Oseltamivir phosphate, an antiviral drug, which used in the treatment of influenza A and B, and early treatment with oseltamivir may be related to enhanced survival in critically ill patients with influenza pneumonia, at the same time, it may decrease the ICU length of stay and duration of mechanical ventilation [12]. During the COVID-19 pandemic, studies have noticed that oseltamivir was invalid for SARS-CoV-2 studied in vitro, it was not improved the patient's signs and symptoms when used oseltamivir for clinical treatment, nor slow down the progression of the disease [13, 14]. However, the combination therapy of oseltamivir has a certain conducive role on the treatment of COVID-19. For example, when it is used in combination with antibiotics, early administration of oseltamivir can reduce the duration of fever in patients with suspected COVID-19 outpatients without hypoxia[15], either when combined use of oseltamivir, lopinavir and ritonavir, was validagainst the SARS CoV-2 protease[16], while a study of drug-pregnancy pharmacokinetic interactions in rhesus monkeys found that pregnancy had little effect on the pharmacokinetic parameters of oseltamivir and oseltamivir carboxylate[17], and oseltamivir had good safety data during pregnancy and was recommended by the CDC as a first-line treatment for pregnant women[18]. In addition, studies have also found that oseltamivir plays a role in affecting platelet function, and oseltamivir can be used as a promising therapy for adjuvant treatment of patients with reduced or defective thrombosis [19]; combination of oseltamivir with dexamethasone may serve as a promising therapy for newly diagnosed primary immune thrombocytopenia, possibly due to the ability of oseltamivir to protect platelets from dealkylation and subsequent phagocytosis [20]. All in all, these are strong evidence of the value of clinical research and application of oseltamivir phosphate. This study confirmed the interchangeability of the test product and TAMIFLU® by verifying their bioequivalence, and that food intake did not affect the pharmacokinetics and bioequivalence of the two products, allowing patients to choose the one at a relatively favorable price and achieve the same therapeutic effect.

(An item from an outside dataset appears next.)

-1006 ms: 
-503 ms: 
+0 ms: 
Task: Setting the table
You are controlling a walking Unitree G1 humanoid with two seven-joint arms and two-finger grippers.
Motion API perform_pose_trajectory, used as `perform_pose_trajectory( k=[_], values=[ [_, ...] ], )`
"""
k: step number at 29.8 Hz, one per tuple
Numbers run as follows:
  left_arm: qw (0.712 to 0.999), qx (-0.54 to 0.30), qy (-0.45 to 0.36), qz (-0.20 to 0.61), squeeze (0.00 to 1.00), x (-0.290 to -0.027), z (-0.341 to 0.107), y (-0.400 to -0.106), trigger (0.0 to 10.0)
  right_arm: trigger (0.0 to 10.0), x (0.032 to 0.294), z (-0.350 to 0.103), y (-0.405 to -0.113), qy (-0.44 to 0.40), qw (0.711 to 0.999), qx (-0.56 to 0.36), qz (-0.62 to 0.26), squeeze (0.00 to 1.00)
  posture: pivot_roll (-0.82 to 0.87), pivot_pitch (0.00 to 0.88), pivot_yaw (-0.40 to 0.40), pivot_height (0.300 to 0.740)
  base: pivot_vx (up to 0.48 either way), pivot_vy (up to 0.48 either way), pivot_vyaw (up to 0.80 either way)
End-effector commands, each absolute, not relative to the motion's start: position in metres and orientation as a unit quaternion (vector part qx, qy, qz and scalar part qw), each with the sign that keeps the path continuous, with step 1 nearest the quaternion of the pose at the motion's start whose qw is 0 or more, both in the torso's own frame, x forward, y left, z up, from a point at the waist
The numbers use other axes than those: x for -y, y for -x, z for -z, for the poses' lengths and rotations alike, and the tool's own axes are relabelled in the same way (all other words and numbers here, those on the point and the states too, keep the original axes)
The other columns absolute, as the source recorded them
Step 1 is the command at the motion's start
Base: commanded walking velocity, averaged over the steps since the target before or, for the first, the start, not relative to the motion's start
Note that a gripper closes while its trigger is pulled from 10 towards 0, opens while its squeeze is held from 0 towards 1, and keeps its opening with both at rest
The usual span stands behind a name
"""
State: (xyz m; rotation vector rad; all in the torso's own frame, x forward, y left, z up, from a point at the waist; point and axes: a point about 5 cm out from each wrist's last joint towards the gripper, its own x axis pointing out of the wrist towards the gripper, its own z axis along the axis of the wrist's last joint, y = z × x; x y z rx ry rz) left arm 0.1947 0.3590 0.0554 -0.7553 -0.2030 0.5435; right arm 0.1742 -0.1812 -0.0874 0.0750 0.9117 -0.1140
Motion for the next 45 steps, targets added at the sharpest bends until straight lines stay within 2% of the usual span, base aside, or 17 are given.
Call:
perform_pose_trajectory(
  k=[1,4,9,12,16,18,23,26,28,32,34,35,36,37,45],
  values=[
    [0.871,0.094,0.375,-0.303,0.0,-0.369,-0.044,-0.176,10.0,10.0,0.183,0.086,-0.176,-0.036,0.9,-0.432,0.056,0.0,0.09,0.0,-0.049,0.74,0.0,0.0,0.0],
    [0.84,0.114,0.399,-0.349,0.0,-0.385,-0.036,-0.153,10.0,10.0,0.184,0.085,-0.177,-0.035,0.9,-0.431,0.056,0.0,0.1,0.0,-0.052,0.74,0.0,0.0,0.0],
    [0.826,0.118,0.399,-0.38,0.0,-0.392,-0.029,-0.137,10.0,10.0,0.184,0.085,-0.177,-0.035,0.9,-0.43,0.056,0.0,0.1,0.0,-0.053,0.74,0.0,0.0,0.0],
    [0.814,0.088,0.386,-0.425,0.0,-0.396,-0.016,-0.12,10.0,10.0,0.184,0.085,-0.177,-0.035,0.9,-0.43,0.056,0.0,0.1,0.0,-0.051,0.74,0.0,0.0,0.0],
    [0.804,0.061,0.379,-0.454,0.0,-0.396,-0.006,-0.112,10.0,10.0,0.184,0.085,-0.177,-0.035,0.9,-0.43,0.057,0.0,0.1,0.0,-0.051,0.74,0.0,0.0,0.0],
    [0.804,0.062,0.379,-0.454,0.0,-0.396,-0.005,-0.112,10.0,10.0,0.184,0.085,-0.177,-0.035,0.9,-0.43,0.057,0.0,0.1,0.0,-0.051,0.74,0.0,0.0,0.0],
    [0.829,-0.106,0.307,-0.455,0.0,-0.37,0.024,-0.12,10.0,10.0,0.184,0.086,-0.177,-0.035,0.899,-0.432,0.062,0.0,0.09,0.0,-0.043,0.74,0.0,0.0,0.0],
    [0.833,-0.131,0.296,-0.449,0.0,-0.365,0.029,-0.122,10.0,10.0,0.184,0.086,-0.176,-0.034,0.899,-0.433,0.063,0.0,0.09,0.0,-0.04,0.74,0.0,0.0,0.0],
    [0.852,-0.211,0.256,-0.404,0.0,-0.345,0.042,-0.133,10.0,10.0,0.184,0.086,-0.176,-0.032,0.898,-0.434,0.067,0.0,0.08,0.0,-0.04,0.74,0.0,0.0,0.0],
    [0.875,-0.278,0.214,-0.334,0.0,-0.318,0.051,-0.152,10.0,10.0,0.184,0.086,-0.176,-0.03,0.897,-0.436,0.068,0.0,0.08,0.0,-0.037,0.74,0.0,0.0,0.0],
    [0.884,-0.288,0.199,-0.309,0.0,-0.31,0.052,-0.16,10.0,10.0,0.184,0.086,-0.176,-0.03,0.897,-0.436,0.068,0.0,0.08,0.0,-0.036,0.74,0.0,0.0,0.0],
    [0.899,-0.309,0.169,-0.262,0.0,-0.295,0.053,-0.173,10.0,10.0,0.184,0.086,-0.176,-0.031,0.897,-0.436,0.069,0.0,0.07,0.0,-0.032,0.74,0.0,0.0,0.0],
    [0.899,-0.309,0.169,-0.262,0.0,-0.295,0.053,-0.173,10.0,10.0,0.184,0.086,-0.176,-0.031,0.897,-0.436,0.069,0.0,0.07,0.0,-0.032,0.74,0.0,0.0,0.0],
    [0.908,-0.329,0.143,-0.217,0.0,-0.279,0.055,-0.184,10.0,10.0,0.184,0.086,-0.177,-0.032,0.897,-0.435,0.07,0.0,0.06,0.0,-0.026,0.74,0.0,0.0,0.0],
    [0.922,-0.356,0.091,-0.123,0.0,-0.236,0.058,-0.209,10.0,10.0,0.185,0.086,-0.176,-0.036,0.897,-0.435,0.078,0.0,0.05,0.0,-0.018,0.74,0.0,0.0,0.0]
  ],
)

In terms of adverse reactions, the most common side effects of oseltamivir phosphate were nausea (incidence 10%), vomiting (2–15%), abdominal pain, diarrhea, headache, insomnia and dizziness. Other side effects included conjunctivitis, rhinorrhagia, allergy, cardiac arrhythmias, gastrointestinal bleeding, erythema multiforme, toxic epidermal necrolysis, confusion, hepatitis, epilepsy, and neuropsychiatric events, but the incidence was < 1%. Oseltamivir is generally well tolerated [21, 22, 23]. In this study, adverse events such as nausea, vomiting, and elevated alanine aminotransferase were mild in severity and were mainly treated by observation.
The limitation of this study is as follows, the study is a bioequivalence trial in healthy Chinese subjects, the pharmacokinetic parameter data express the absorption distribution and elimination in Chinese subjects, and the bioequivalence in other races has not been evaluated yet, so it is not known whether there are differences between different races, which will be further verified in later trials.